The Deadly Connection

Publisher:  Regina Group for a Non-Nuclear Society, Regina, Canada
Year Published:  1980  
Pages:  6pp  
Resource Type:  Article
Cx Number:  CX2133

Abstract:  The Deadly Connection makes the historical links between the development of nuclear power and that of nuclear weaponry. It claims that 'peaceful' uses of the atom were developed to justify military ends.

The development of nuclear weapons and their deployment systems became the foundation of U.S. defense policy a few years after the bombing of Nagasaki and Hiroshima in 1945. This occurred shortly before Russia had begun developing atomic and hydrogen bombs. The United States' defence strategy was accelerated as Russia became a threat to American world dominance.

The pamphlet states that there was no 'peaceful' nuclear industry in the U.S. until after 1953. The 'peaceful' use of the atom was first instituted "to wipe the horrible consequences of its military use from the conscience of mankind".

The United States government has used every means of subsidy to support the proliferation of nuclear power plant operations. The largest corporations controlling nuclear power operations are also the major producers of nuclear weapons parts. "The key connection between power and weapons: a 1000 megawatt nuclear power reactor produces enough plutonium for 20 nuclear weapons (per year)."

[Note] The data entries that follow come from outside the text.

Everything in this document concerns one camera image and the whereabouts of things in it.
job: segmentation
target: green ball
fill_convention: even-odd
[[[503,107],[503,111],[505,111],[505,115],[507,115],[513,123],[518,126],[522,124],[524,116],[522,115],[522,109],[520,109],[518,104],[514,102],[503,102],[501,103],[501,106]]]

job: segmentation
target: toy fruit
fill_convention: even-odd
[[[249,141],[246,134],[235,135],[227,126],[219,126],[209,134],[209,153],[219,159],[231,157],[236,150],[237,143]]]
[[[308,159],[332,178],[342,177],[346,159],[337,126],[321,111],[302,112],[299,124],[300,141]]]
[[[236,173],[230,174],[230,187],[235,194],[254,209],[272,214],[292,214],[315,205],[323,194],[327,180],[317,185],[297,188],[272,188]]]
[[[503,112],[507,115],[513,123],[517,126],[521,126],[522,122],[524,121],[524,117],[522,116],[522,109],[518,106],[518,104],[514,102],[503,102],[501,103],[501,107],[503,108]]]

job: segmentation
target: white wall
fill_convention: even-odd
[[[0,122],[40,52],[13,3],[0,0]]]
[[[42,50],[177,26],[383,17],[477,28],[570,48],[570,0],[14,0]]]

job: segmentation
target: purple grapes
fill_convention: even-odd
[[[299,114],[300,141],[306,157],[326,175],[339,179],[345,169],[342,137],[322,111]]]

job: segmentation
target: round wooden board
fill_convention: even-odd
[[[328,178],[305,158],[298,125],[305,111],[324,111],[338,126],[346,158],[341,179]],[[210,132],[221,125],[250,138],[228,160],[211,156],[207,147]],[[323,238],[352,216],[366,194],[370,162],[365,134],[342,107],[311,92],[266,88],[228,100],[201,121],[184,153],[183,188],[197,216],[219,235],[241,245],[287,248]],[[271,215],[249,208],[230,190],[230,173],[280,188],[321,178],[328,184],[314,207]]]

The Deadly Collection claims that it is through civilian technology that most countries have attained nuclear bomb capability, for example, India. The pamphlet outlines three ways in which this has occurred. First, the proliferation of nuclear power plants has produced easy access to large amounts of plutonium. Second, the technology to build reprocessing plants simply and quick (four to six months), provides the capability to produce enough plutonium for the production of one nuclear bomb per week. The CANDU reactor is ideally suited for this function. Third, insufficient material control systems result in the unaccounted-for loss of plutonium and enriched uranium; as an example of this, the pamphlet states that the United States cannot account for 3600 kilograms of weapons-grade material. This amount, worth $20000 per kilogram on the black market, is enough to produce 300 bombs.